A fissarmi c’è uno sfigato fatto e finito: guanciotte che se ne infischiano del mio sottopeso facendomi sembrare un adolescente scappato dal riformatorio, occhi chiari dal taglio sfuggente tipo golden retriever triste e una zazzera ribelle che nemmeno la genetica sa spiegare. La faccia perfetta per uno sviluppatore di sistemi energetici bioapplicati che, prima ancora di finire il dottorato, ha già collezionato più riconoscimenti dei suoi stessi professori.
Il solito cliché del nerd a cui un bell’aspetto non serve.

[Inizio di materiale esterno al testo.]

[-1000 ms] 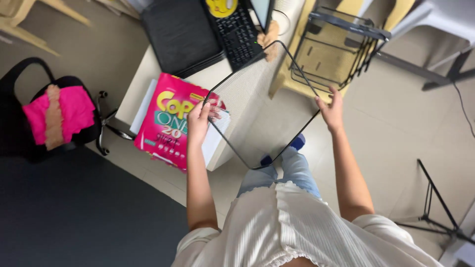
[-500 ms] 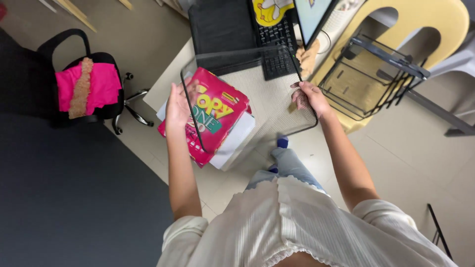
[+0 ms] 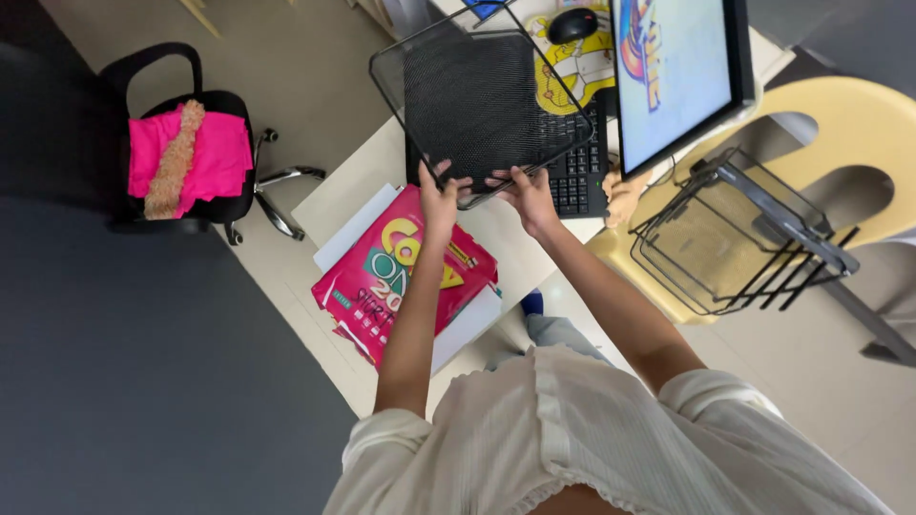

All’improvviso mi sento precipitare in una voragine senza fine. Provo la stessa frustrazione di quando un intruso compare nel passaggio tra i nostri schermi o, peggio, quando l’intimità del nostro spazio viene polverizzata dall’avviso di una chiamata, per esempio mia mamma che dice “Kurt, tesoro, ricordati i tuoi esercizi per la schiena. Il dottor Zho dice che una schiena dritta fa sembrare più alti.”
Stringo le palpebre e premo i palmi contro i ricci ribelli. Nella mia testa ho già strappato via la t-shirt da genio incompreso — larga, scolorita, con una citazione che solo tre persone al mondo potrebbero comprendere — per sfoggiare un ammasso di pettorali da licantropo pronto a far fuggire tutti a gambe levate: mia madre, i colleghi, il dottor Zho, i vip palestrati. Tutti tranne Xena.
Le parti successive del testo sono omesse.